Hanna Gamble Featured in Chicago Tribune
Here's a nice write-up on Hannah Gamble, author of National Poetry Series selection Your Invitation to a Modest Breakfast.
A sample:
Generally, "Your Invitation to a Modest Breakfast" explores family dynamics and social norms. It's intensely dramatic and hilariously comic. The poems shift from being semi-autobiographical to completely absurdist to meditating on the work of other poets Gamble admires.
"(Hannah's) poems enact great emotional complexity inside lucid rhetorical structures," said Rebecca Wolff, editor of Fence Books. "My favorite thing about Hannah's poems is how worried they are, how ecstatically they do their worrying."
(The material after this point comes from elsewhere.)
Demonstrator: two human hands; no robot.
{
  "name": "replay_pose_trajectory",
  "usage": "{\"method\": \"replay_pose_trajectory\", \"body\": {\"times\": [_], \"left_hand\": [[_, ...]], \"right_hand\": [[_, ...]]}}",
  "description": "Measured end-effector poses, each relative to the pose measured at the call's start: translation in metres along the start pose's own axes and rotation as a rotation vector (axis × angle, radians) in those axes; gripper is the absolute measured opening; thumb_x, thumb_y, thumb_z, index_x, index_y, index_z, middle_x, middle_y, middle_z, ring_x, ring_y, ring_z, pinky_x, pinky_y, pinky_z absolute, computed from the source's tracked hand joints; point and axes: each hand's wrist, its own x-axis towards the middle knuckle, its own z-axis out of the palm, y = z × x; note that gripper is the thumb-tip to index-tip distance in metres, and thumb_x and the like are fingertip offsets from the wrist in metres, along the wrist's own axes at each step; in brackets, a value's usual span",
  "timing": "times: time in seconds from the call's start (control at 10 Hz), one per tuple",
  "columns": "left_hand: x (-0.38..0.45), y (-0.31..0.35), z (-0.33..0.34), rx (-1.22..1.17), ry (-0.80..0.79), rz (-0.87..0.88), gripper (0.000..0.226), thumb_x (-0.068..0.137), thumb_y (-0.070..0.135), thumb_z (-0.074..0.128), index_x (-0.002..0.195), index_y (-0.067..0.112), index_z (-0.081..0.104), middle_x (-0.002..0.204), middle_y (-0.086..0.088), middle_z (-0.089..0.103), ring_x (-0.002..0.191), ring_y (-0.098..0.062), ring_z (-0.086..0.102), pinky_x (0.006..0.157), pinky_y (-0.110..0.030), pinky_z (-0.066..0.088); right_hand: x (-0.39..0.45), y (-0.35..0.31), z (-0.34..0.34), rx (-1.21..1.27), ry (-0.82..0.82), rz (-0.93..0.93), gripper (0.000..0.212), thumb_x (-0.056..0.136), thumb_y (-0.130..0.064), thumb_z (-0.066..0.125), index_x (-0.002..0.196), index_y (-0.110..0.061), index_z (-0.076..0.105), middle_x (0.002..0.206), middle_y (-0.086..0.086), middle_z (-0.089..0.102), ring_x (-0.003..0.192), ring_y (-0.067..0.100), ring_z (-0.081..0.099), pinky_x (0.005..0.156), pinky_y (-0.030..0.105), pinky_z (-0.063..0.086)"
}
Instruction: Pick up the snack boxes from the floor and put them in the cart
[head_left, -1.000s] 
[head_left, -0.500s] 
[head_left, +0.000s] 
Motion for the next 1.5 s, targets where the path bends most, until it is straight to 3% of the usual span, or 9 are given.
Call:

Gamble studied poetry in high school but, like most teenagers, found it difficult to connect to the outdated language of many old poems. In college, she joined a poetry workshop on a whim.
It was there that she first read contemporary poets such as Mark Strand, James Tate and John Berryman.
"For the first time, I was crazy for poetry," Gamble said. "Before that I hadn't encountered anything besides Radiohead and (Franz) Kafka that made me feel like I couldn't breathe normally. That was so exciting."
Even at such an introductory stage, the professor of the workshop, Richard Jackson, saw something in Gamble: "She had an incredible optimism and enthusiasm, an intellectual curiosity that saw the wonder in everything."